Don’t look for the animals, two by two, trying to board pleasure craft at the Great Salt Lake Marina. Still, Utah is about to get very wet.
The thunderstorms dominating the midweek forecast are not portents of "The Flood," but there is a flash flood watch in effect for the entire state through Wednesday evening.
But that comes from NOAA (the National Oceanic and Atmospheric Administration), not Noah. It is NOAA’s National Weather Service bureau in Salt Lake City that warns of heavily laden rain clouds that could inundate slot canyons, normally dry washes and wildfire burn scars on mountain slopes.
Tuesday night, microburst winds blew down trees and knocked out power to some areas in Salt Lake City, Sandy and Cottonwood Heights.

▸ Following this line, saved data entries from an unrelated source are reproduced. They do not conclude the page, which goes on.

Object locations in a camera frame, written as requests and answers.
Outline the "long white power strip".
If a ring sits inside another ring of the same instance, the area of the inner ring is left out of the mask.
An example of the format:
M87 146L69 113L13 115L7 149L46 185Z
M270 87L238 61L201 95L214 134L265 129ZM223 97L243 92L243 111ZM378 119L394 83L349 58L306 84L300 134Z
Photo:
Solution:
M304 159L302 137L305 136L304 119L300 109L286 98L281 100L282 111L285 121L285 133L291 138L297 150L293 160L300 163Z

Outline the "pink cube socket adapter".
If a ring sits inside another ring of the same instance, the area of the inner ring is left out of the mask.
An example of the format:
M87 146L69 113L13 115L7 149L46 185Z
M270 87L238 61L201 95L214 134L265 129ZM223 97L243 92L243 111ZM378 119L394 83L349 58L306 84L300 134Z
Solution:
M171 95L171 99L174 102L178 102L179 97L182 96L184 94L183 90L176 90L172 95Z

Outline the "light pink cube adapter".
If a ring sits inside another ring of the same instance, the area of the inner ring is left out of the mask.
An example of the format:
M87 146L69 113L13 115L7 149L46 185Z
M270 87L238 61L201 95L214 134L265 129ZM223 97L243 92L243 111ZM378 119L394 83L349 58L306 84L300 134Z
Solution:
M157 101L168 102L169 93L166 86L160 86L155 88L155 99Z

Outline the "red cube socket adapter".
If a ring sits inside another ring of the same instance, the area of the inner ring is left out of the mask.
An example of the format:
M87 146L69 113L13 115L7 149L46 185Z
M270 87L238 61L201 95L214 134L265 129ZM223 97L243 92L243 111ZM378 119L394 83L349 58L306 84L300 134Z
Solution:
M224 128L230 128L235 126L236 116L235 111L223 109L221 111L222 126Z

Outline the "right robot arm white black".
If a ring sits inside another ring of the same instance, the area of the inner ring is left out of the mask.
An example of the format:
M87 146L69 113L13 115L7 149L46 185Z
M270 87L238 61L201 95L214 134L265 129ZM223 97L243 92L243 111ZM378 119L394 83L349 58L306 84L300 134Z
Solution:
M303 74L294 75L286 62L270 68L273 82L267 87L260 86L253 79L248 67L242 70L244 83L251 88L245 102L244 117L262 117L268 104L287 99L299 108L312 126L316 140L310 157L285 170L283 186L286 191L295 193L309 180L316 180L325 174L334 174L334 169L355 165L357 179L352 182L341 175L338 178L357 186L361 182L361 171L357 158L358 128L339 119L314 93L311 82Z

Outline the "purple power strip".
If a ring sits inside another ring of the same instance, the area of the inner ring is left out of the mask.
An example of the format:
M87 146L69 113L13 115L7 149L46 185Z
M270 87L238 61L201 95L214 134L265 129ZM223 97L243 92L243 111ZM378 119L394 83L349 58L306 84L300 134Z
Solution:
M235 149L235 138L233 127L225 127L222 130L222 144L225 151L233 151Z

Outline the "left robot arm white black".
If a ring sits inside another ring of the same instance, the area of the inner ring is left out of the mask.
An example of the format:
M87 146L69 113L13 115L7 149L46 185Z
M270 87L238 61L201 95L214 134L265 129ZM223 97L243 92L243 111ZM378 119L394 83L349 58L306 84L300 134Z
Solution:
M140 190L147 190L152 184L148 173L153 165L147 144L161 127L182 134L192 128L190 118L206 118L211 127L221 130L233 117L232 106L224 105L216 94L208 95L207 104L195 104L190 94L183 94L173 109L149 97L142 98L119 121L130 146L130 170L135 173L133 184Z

Along with the precipitation, the Wasatch Front looked for high temperatures Wednesday in the upper-80s, down a few degrees from Tuesday’s forecast. Southern Utahns did not escape the return of monsoonal moisture, either. Storm clouds, thunder, lightning and rain also were on tap in Utah’s Dixie, with highs in the 90s.
Thanks to the rain: the Utah Division of Air Quality rated the entire state in the "green," or healthy air quality category for the midweek.
The Intermountain Allergy & Asthma website listed chenopods as "very high" and mold "high," while other allergens were graded "low" on the pollen index as of Tuesday.